_Task details_. Your output should be the line with "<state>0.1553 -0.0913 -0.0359" and all following lines of the data below, through the end, repeated exactly.

_Data extract_.
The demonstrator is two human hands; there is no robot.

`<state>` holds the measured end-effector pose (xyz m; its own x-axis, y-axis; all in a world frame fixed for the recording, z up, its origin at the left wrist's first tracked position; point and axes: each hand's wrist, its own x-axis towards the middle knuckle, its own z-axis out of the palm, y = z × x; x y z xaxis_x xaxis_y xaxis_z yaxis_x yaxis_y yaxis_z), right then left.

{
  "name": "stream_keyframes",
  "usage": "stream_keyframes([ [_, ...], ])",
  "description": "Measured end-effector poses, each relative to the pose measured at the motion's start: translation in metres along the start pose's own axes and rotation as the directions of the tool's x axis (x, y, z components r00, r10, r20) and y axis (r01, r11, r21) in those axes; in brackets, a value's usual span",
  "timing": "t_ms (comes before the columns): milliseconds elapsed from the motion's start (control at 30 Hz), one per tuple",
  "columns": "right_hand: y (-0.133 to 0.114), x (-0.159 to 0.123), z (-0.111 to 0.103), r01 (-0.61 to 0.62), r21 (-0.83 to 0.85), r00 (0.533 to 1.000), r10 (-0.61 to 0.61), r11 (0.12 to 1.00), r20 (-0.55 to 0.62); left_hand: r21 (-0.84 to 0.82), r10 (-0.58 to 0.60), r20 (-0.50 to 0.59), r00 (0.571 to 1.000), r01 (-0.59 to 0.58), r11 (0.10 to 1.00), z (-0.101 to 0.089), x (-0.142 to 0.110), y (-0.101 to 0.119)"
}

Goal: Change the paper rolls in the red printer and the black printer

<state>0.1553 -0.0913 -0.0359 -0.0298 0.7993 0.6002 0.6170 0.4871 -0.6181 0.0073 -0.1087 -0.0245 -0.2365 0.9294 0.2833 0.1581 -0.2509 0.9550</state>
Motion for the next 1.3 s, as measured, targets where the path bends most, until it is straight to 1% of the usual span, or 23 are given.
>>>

_Answer section_.
<state>0.1553 -0.0913 -0.0359 -0.0298 0.7993 0.6002 0.6170 0.4871 -0.6181 0.0073 -0.1087 -0.0245 -0.2365 0.9294 0.2833 0.1581 -0.2509 0.9550</state>
Motion for the next 1.3 s, as measured, targets where the path bends most, until it is straight to 1% of the usual span, or 23 are given.
>>>

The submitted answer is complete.